Граждане Ирруана предпочли сопротивляться тебе и защищать орфа Турнага? Что ж, они получили лишь то, что заслуживали. И смерть людей — это результат их упрямства и непокорности. И потому, дорогой отец, не вини себя ни в чем. Ты исполнял, свой долг.
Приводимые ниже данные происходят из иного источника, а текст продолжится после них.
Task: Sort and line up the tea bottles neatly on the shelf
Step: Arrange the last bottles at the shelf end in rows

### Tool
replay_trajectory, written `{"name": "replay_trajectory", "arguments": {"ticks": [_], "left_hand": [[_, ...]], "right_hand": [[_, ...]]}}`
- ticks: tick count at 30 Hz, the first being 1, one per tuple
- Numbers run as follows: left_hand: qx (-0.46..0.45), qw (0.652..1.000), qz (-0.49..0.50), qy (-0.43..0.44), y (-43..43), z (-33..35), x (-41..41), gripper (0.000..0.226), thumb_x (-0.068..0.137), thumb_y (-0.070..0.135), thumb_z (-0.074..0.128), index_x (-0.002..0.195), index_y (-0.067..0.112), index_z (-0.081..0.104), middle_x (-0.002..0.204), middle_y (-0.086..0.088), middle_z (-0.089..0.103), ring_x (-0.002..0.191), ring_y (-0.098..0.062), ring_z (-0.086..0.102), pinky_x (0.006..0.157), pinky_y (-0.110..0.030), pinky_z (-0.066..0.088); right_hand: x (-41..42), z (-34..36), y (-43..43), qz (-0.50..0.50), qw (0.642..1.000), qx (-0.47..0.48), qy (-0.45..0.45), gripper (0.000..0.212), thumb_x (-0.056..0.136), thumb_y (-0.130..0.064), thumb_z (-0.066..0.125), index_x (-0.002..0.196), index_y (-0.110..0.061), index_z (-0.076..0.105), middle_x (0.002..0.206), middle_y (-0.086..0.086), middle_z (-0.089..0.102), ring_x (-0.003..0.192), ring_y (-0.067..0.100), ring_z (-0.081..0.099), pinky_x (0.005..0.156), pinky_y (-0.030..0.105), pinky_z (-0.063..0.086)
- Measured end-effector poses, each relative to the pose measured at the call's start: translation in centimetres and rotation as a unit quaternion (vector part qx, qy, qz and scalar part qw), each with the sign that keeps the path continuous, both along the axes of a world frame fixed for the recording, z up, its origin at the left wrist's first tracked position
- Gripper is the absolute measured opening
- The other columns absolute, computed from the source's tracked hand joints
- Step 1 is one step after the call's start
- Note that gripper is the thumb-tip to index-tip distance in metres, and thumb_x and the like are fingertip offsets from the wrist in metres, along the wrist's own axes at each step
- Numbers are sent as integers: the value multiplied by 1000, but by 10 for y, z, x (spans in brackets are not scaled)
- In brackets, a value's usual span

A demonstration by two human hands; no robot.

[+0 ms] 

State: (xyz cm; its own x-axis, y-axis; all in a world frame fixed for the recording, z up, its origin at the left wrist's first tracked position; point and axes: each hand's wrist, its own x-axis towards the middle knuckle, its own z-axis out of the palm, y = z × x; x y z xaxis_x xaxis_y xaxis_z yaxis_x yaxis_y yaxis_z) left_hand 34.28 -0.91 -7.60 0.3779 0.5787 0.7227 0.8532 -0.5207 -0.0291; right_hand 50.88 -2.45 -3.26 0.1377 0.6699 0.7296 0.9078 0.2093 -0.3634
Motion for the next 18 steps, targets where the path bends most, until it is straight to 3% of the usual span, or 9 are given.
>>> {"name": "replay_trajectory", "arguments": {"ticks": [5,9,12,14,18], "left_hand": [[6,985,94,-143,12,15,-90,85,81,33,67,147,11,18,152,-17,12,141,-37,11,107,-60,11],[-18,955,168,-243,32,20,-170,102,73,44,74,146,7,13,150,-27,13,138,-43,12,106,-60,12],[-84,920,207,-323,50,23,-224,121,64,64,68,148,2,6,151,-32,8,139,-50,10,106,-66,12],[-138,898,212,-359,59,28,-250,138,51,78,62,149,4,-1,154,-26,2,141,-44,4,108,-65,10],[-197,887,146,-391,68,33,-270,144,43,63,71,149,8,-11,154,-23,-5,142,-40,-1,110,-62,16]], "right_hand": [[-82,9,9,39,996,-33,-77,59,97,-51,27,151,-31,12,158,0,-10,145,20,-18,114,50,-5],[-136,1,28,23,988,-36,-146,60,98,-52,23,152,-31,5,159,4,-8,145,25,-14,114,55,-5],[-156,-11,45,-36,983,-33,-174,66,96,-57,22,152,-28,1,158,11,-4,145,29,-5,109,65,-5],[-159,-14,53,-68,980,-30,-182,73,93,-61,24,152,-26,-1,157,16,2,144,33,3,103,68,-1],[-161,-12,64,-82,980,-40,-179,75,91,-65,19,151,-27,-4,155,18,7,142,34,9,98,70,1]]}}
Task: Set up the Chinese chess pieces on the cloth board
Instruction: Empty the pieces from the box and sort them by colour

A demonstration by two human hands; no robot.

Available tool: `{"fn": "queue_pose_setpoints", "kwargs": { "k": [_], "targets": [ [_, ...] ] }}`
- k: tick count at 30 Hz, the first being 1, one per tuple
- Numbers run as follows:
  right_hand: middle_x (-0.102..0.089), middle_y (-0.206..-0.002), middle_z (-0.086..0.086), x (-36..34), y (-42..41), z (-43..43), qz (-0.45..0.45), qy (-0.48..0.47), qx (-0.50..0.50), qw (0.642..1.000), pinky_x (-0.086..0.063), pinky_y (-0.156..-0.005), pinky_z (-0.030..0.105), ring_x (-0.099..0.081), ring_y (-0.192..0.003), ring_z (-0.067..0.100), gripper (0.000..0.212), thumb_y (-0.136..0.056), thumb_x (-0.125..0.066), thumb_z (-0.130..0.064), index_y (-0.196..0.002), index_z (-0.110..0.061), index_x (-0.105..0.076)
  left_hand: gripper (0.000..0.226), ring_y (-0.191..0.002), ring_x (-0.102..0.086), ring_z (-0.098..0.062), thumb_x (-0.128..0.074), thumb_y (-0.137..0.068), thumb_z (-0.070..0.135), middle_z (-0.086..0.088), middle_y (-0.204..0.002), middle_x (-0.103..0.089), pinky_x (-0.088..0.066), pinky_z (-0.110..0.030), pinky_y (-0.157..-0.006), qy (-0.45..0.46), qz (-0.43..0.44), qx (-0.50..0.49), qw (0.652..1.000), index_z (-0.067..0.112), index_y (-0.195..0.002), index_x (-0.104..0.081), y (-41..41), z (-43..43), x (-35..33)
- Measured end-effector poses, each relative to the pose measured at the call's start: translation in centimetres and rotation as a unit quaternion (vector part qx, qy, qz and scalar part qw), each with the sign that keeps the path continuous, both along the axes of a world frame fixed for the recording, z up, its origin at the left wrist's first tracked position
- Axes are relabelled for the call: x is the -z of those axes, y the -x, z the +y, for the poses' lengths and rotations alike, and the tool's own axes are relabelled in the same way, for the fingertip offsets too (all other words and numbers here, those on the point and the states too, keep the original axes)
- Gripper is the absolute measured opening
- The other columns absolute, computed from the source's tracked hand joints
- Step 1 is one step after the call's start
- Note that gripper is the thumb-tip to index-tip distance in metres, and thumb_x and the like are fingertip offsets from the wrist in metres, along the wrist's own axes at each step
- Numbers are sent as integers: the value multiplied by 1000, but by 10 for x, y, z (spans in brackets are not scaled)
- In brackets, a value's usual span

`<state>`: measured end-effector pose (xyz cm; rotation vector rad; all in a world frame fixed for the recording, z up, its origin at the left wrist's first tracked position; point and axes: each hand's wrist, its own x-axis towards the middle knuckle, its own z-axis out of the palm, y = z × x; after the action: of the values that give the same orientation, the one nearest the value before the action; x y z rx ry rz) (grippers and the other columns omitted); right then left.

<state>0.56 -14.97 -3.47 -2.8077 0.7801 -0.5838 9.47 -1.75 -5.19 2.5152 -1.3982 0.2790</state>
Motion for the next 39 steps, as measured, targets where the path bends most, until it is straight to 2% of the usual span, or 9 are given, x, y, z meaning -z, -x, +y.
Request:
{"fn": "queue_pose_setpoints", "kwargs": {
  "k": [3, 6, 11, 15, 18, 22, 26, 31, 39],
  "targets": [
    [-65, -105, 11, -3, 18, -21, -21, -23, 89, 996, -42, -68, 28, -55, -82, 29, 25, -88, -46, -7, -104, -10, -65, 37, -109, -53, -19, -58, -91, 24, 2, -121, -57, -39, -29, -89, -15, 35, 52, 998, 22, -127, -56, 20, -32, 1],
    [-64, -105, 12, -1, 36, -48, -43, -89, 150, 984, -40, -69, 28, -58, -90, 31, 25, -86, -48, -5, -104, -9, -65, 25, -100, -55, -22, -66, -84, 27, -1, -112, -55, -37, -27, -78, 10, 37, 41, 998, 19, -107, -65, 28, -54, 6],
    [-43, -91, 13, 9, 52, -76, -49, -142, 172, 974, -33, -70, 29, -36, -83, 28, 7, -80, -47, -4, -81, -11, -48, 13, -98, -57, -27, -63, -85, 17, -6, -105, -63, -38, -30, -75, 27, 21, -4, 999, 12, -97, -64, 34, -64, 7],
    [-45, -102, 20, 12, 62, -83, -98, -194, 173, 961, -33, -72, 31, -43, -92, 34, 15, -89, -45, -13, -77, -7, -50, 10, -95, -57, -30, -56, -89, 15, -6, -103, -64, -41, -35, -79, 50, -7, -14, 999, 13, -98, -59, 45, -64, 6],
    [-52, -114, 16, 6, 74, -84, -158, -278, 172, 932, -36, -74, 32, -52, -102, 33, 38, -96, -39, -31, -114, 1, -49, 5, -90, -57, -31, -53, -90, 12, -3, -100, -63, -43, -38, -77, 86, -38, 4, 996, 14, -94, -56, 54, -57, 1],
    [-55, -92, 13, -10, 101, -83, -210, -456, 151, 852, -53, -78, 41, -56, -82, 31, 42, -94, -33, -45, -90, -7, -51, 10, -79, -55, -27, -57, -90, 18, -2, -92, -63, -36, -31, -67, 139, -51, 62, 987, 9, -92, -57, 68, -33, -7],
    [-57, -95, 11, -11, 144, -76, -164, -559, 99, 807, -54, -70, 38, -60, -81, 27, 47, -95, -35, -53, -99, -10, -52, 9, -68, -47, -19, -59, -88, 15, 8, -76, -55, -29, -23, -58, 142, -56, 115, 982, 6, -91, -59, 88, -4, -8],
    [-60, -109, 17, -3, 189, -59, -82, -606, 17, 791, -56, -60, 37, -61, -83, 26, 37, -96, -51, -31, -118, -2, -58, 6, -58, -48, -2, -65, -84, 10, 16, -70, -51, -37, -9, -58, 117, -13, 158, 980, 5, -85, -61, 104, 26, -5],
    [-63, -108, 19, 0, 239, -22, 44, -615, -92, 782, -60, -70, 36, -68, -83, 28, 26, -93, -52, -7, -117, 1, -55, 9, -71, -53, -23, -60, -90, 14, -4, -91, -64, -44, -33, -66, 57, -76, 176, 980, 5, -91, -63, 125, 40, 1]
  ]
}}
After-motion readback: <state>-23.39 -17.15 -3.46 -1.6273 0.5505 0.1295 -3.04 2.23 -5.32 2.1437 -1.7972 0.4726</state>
Что же до несчастных жрецов храма. Эрби, то я скорблю о гибели их товарища вместе, с тобой и Каббадом. Я уже направила в Ирруан мастеров и строителей для того, чтобы они помогли моим добрым подданным восстановить свой город; я отослала им хлеба и мяса, так что там не будет обычного после такого сокрушительного поражения голода, а также приказала немедленно выехать нашим лучшим врачевателям. Видишь, отец, мы стали милостивы к бывшим мятежникам, едва они признали меня царицей.
Храм Эрби будет восстановлен в кратчайшие сроки, а его жрецам воздадут все почести, положенные им по сану. Я обещаю тебе заботиться о стариках, чтобы душе твоей было легко и светло.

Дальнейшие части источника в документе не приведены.